The committee had announced their intention to focus on the topic at last March’s meeting of the House of Bishops, when committee member Allen Shin, Suffragan Bishop of New York, posed discussion questions for the gathered bishops. According to Episcopal News Service, these included, “how do you understand white supremacy?” “how has white supremacy influenced your view of God?,” and “What does your vision of Beloved Community that repents of white supremacy look like?”
But committee member Bill Franklin, Assisting Bishop of Long Island, told those gathered today that current events have underlined the importance of the theme. “As white supremacy emerged as a serious topic in news events over the summer, we felt that the language usage was not only timely but correct.”
Perez-Bullard laid out a case for white supremacy’s deep rootedness in American history and in current discussions of national identity and exceptionalism. “Narratives are ways that we build community,” she said. “but white supremacy is a false narrative. The ‘best things’ that people cite about being American — American exceptionalism, missionaries of democracy and economic well-being — are 100% rooted in white supremacy.”
“To be able to recognize it and deal with it in a sustainable way is a loss of innocence,” she said, citing a lengthy timeline of legislation aimed at codifying Anglo-Saxon/American exceptionalism as a bedrock element of the US American story.
“The deep cultural societal images that have upheld an image of ‘liberty loving superior Anglo persons, over-against inferior ‘others,’ presents a portrait contrary to the Christian doctrine of incarnation, which means that God is incarnate in all persons: black, Asian, etc., as well as Anglo.”
Kym Lucas, the newly-elected Bishop of Colorado, supported Perez-Bullard’s claims about white-supremacy’s pervasiveness in our culture, pointing to hostility experienced by her own African American children. “For Americans asking about race is like asking a fish about what water is like,” Lucas said. “It’s in our DNA. But we have to have this conversation”
Several bishops emphasized that white supremacy is also a deep problem in other cultures served by the Episcopal Church outside the United States in their responses to the in-progress report. Mark Andrus, Bishop of California urged the committee to consider the impact of slavery in all of the Americas. Bishop Lloyd Allen of Honduras concurred, noting that the institution had shaped cultures “from the Bering Strait to the bottom of Chile.”
Daniel Gutierrez, Bishop of Pennsylvania urged that the committee dig deeper to draw out the connections between white supremacy and immigration and border issues. He noted that Episcopalians find themselves on both sides of this experience, stating: “We Latinx are not a mission … we are the Church.”
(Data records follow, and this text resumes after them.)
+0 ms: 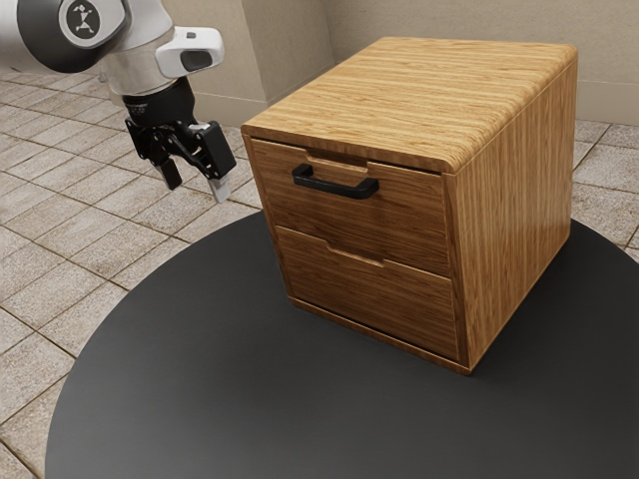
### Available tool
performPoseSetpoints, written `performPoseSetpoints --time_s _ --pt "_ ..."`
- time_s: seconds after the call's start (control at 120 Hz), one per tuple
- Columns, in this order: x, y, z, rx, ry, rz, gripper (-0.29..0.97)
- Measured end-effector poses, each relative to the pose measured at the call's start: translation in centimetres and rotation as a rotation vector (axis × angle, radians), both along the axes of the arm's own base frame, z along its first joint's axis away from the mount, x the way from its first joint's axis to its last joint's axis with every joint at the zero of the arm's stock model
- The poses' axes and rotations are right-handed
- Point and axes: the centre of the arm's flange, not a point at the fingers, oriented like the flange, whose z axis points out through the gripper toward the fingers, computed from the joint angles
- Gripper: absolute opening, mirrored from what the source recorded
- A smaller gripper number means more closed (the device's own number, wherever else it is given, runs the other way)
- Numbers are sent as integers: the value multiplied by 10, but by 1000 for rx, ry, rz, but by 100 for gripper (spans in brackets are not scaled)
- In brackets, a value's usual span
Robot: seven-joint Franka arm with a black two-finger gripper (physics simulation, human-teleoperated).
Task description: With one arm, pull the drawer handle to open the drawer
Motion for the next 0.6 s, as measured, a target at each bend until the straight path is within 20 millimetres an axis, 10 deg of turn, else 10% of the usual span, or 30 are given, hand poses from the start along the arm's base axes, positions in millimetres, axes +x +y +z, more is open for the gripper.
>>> performPoseSetpoints --time_s 0.233,0.392,0.6 --pt "-5 20 3 -43 -12 36 68" --pt "-67 -12 122 8 -222 -8 68" --pt "-77 -67 135 16 -222 -112 68"
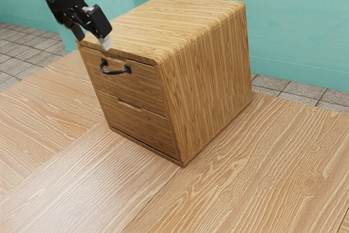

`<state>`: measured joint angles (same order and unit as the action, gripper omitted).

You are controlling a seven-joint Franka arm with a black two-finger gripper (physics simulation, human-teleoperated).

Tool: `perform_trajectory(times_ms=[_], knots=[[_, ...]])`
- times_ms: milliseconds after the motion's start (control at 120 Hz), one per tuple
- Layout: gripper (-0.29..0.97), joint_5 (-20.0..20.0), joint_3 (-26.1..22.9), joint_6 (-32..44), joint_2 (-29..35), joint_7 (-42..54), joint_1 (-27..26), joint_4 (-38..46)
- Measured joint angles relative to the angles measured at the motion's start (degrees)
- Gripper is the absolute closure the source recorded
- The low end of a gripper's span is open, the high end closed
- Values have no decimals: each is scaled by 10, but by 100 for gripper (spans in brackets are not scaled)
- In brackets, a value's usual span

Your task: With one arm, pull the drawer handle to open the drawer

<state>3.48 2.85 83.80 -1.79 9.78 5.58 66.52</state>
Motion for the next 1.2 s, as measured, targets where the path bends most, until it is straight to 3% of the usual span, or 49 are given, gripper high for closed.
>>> perform_trajectory(times_ms=[325, 408, 533, 775, 867, 1000, 1200], knots=[[0, 22, 12, -31, -13, 33, -82, 16], [0, -4, 19, -6, -18, 124, -70, 29], [0, 13, 37, 60, 58, 252, -60, 155], [0, -65, 82, 172, 5, 534, -12, 163], [27, -79, 83, 212, 3, 618, 14, 166], [15, -89, 83, 252, 60, 721, 30, 225], [5, -96, 91, 295, 142, 836, -10, 302]])
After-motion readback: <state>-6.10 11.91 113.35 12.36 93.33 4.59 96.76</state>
Mark Edington, the newly ordained Bishop of the Convocation of Episcopal Churches in Europe, said that in Europe, unlike the US, the racial terminology has often been focused on considerations like nationality and religion instead of skin color. Edington observed that research in cognitive psychology points toward a strong universal human tendency to be highly aware of difference, which lies at the root of “othering,” He suggested that the report’s authors consider expanding their remit to engage a theological critique of evolutionary psychology, probing why humans are wired to create and make meaning out of these categories. “The language we Christians have around this is original sin. We need to reframe this into a broader context … lest the strong focus of the document on the U.S. context render it unintelligible elsewhere.”
Briedenthal said that the report is still “a work-in-progress,” and that the bishops’ discussion would help to shape continuing work by the committee. No date has yet been announced for the report’s publication, and no indication was given about what kinds of resources the committee might prepare to help congregations engage with its themes. Briedenthal did note that in keeping with its universal aim, the eventual publication will be in several languages, including Spanish, English, French and Haitian Creole.